Berbicara atas nama blok utama negara-negara berkembang di Perserikatan Bangsa-Bangsa – Kelompok 77, yang kini memiliki 134 anggota, termasuk Tiongkok – Perdana Menteri Uganda Robina Nabanga menyesalkan bahwa perjanjian tersebut tidak mengakui tindakan yang harus diambil oleh negara-negara maju untuk menutup krisis yang semakin meningkat. memperlebar kesenjangan antara mereka dan… Negara-negara berkembang.

Dalam sebuah tindakan yang jarang terjadi pada pertemuan tingkat tinggi PBB di mana para pemimpin biasanya melebihi batas waktu yang diumumkan, pidato-pidato tersebut diredam setelah lima menit.

Ada daftar panjang hal-hal yang perlu ditangani

Dokumen Piagam untuk Masa Depan mengatakan para pemimpin dunia bertemu “pada saat transformasi global yang mendalam” dan memperingatkan “meningkatnya risiko bencana dan eksistensial” yang dapat mendorong orang-orang di mana pun “ke dalam krisis dan keruntuhan yang berkelanjutan.”

Guterres merujuk pada sejumlah ketentuan utama dalam perjanjian tersebut dan dua lampiran yang menyertainya, Piagam Digital Global dan Deklarasi Generasi Masa Depan.

Perjanjian tersebut mengikat para pemimpin dunia untuk mereformasi Dewan Keamanan yang beranggotakan 15 negara, untuk menjadikannya lebih mencerminkan dunia saat ini dan “memperbaiki ketidakadilan historis terhadap Afrika,” yang tidak memiliki kursi tetap, dan mengatasi lemahnya keterwakilan di Asia-Pasifik dan Amerika Latin. wilayah.

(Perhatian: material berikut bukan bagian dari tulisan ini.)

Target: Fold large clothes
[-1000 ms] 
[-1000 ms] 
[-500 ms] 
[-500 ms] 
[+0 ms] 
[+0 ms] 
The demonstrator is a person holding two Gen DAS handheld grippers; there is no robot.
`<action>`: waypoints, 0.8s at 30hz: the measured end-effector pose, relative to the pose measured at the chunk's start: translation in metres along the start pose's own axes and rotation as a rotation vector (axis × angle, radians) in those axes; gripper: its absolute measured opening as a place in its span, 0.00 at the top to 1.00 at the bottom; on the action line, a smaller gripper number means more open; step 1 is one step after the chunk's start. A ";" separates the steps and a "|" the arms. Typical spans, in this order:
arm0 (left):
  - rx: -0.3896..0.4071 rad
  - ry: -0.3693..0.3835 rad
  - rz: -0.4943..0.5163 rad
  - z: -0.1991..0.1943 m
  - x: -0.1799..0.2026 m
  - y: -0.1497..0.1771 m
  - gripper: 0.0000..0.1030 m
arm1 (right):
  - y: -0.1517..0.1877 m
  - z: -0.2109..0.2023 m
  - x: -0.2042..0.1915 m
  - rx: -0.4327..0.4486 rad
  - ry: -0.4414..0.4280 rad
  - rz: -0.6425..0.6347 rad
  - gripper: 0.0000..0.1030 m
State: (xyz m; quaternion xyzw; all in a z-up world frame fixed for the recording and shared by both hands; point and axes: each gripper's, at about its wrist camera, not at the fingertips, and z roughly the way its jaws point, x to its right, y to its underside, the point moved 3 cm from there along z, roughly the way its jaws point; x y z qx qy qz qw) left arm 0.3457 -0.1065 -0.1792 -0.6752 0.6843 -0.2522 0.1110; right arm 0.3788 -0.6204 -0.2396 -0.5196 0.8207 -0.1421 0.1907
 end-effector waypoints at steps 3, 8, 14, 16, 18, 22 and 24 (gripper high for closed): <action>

Guterres mengatakan resolusi tersebut “juga mewakili dukungan multilateral pertama yang disepakati untuk perlucutan senjata nuklir dalam lebih dari satu dekade” dan berkomitmen “untuk mengambil langkah-langkah untuk mencegah perlombaan senjata di luar angkasa dan mengatur penggunaan senjata otonom yang mematikan.”

Sekretaris Jenderal PBB mengatakan bahwa Global Digital Compact “berisi perjanjian global pertama mengenai tata kelola internasional kecerdasan buatan.”

Mengenai hak asasi manusia, Guterres mengatakan: “Dalam menghadapi meningkatnya misogini dan menurunnya hak-hak reproduksi perempuan, pemerintah secara eksplisit berkomitmen untuk menghilangkan hambatan hukum, sosial dan ekonomi yang menghalangi perempuan dan anak perempuan untuk mewujudkan potensi mereka di semua bidang.”

Lederer menulis untuk Associated Press. Jennifer Peltz dari Associated Press berkontribusi pada laporan ini.